Prajogo Pangestu mengukuhkan posisinya sebagai orang terkaya nomor satu di Indonesia berdasarkan data terbaru Forbes per 7 April 2026. Konglomerat di sektor petrokimia dan energi tersebut tercatat memiliki total kekayaan mencapai USD 19,7 miliar. Posisi kedua ditempati oleh R. Budi Hartono dari sektor perbankan dan tembakau dengan nilai kekayaan USD 17,6 miliar, disusul oleh raja batu bara Low Tuck Kwong yang mengantongi kekayaan sebesar USD 16,4 miliar.
Dominasi sektor terdiversifikasi dan teknologi juga terlihat jelas dalam daftar sepuluh besar tahun ini. Anthony Salim memimpin kelompok diversifikasi melalui Salim Group dengan kekayaan USD 11,6 miliar, sementara Tahir & Keluarga (Mayapada Group) berada di posisi kelima dengan USD 9,8 miliar. Menariknya, sektor teknologi pusat data menunjukkan taji dengan hadirnya Otto Toto Sugiri dan Marina Budiman yang masing-masing menempati posisi keenam dan kedelapan.

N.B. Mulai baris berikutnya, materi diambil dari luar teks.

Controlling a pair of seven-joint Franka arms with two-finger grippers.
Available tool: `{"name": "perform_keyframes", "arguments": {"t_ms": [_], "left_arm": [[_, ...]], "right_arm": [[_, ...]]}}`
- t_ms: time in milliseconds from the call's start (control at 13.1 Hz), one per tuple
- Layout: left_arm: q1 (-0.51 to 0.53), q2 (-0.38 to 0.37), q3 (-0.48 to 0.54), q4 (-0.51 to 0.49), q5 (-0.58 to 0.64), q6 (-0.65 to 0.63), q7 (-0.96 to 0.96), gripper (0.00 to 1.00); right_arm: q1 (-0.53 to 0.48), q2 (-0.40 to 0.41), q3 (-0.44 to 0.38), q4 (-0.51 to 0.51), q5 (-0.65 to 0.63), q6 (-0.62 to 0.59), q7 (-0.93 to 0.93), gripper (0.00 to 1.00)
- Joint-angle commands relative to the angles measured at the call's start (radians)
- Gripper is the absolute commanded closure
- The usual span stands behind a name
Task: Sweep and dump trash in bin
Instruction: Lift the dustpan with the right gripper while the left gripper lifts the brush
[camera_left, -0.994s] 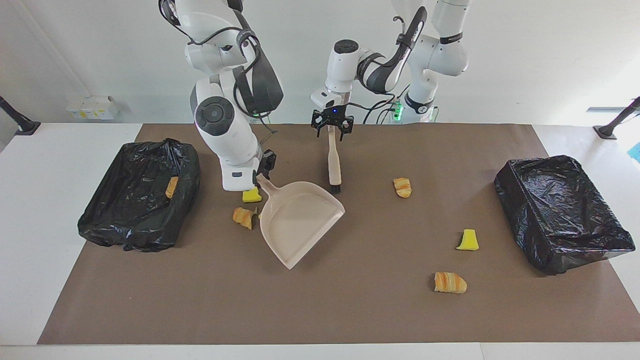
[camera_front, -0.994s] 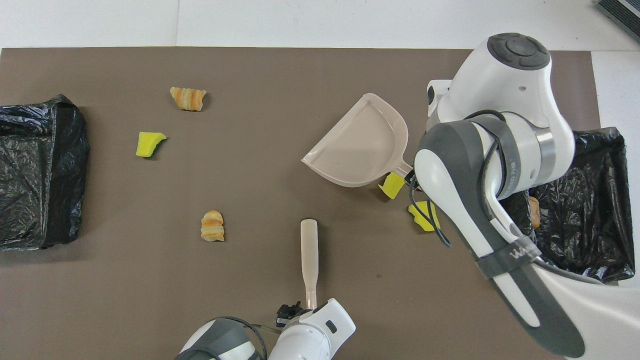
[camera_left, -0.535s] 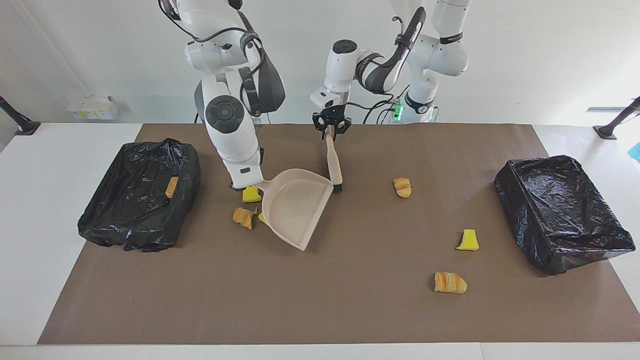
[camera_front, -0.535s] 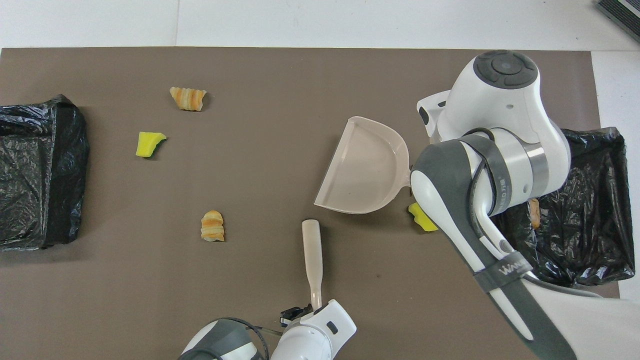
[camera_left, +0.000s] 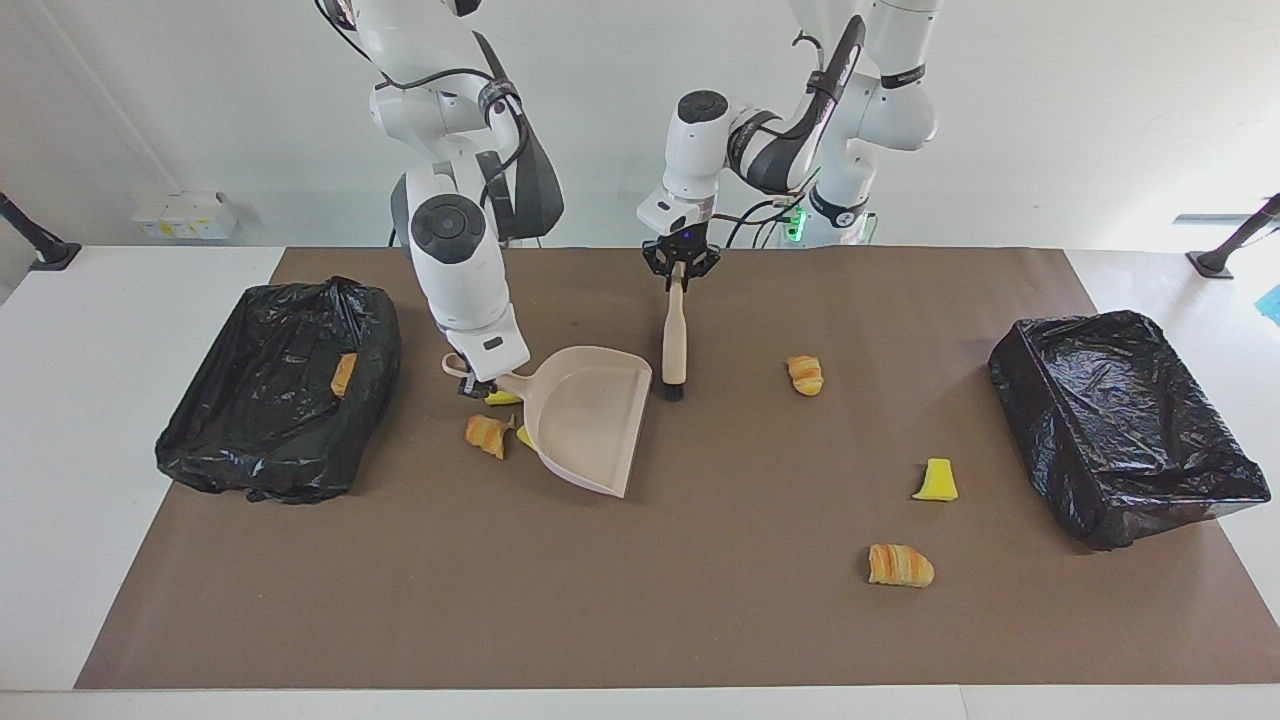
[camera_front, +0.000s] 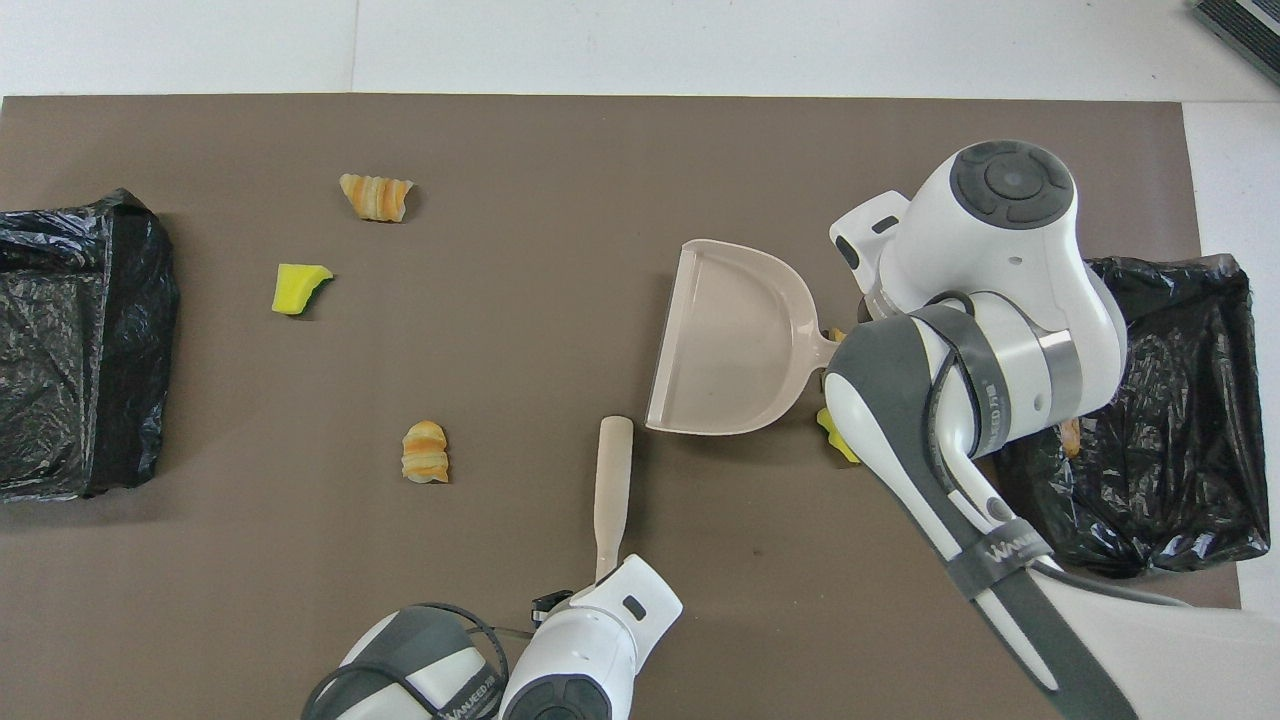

Melengkapi daftar elit ini, Sri Prakash Lohia dari industri petrokimia menempati urutan ketujuh dengan total aset USD 8,6 miliar. Di posisi sembilan, Lim Hariyanto Wijaya Sarwono mencatatkan kekayaan USD 5,5 miliar dari sektor perkebunan dan sumber daya alam. Menutup daftar sepuluh besar, Chairul Tanjung melalui CT Corp mengamankan posisi terakhir dengan total nilai kekayaan sebesar USD 5,0 miliar.